### WORK INSTRUCTIONS
Only the count is expected: the number of lines below that contain "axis".

### SUPPLIED DATA
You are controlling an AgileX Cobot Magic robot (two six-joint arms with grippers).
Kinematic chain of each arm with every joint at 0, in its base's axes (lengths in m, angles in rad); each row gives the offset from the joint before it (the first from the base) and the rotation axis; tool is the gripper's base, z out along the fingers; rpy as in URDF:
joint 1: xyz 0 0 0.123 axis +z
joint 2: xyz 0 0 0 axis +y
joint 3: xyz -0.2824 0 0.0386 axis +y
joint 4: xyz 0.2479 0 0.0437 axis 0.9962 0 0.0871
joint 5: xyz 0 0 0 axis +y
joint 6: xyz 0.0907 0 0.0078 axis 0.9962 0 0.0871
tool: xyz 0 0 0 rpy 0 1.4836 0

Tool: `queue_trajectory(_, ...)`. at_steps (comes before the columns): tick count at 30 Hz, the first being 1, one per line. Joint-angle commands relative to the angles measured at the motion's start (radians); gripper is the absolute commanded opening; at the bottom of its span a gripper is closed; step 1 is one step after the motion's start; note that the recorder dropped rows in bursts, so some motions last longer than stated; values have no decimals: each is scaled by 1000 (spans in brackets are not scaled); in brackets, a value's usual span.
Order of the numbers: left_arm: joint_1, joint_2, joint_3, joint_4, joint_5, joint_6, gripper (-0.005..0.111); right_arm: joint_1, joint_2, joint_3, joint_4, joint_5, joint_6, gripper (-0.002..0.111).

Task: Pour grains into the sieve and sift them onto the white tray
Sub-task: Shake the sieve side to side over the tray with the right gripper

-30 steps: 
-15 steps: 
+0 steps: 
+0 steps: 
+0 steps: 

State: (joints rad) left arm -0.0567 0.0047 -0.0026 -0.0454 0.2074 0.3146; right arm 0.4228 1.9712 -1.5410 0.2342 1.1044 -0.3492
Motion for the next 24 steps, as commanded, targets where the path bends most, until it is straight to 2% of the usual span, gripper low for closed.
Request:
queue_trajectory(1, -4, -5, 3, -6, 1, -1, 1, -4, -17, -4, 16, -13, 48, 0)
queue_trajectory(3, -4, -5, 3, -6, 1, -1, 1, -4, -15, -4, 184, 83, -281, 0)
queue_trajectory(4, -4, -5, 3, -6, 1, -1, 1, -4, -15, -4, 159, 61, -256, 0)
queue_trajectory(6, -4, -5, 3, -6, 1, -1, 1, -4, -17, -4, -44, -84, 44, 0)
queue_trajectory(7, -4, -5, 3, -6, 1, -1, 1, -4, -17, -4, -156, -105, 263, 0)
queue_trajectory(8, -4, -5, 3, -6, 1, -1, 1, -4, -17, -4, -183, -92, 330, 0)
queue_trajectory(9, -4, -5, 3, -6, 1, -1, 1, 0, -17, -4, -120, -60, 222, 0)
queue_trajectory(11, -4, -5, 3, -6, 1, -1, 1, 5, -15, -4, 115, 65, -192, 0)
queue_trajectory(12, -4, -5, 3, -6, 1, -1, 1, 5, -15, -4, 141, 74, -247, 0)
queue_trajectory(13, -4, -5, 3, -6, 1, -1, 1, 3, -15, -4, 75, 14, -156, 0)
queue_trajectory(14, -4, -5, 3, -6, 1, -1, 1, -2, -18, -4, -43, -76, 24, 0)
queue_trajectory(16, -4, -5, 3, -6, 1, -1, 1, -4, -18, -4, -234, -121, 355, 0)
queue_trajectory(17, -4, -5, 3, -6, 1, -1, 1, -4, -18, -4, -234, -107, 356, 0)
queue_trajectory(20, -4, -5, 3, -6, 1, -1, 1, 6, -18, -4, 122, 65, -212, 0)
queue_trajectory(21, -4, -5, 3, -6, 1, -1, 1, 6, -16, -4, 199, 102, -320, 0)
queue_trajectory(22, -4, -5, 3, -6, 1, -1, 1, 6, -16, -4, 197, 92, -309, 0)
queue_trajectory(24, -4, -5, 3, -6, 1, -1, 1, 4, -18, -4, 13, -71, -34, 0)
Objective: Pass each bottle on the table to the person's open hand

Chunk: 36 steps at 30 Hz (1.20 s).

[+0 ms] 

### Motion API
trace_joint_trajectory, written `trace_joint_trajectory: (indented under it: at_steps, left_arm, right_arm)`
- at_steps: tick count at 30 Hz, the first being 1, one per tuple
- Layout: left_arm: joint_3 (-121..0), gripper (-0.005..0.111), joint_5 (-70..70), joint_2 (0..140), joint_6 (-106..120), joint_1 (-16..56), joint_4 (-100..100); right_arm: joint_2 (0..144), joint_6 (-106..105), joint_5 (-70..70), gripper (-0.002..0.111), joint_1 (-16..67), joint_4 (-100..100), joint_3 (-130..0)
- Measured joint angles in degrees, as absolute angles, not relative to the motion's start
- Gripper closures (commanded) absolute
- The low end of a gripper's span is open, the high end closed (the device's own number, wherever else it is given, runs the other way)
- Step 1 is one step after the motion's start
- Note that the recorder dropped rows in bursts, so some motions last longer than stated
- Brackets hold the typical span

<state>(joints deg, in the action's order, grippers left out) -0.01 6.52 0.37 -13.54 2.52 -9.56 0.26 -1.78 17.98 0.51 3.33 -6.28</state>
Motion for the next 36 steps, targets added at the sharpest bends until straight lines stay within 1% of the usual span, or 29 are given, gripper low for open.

### RESULT FOR THIS EXERCISE
7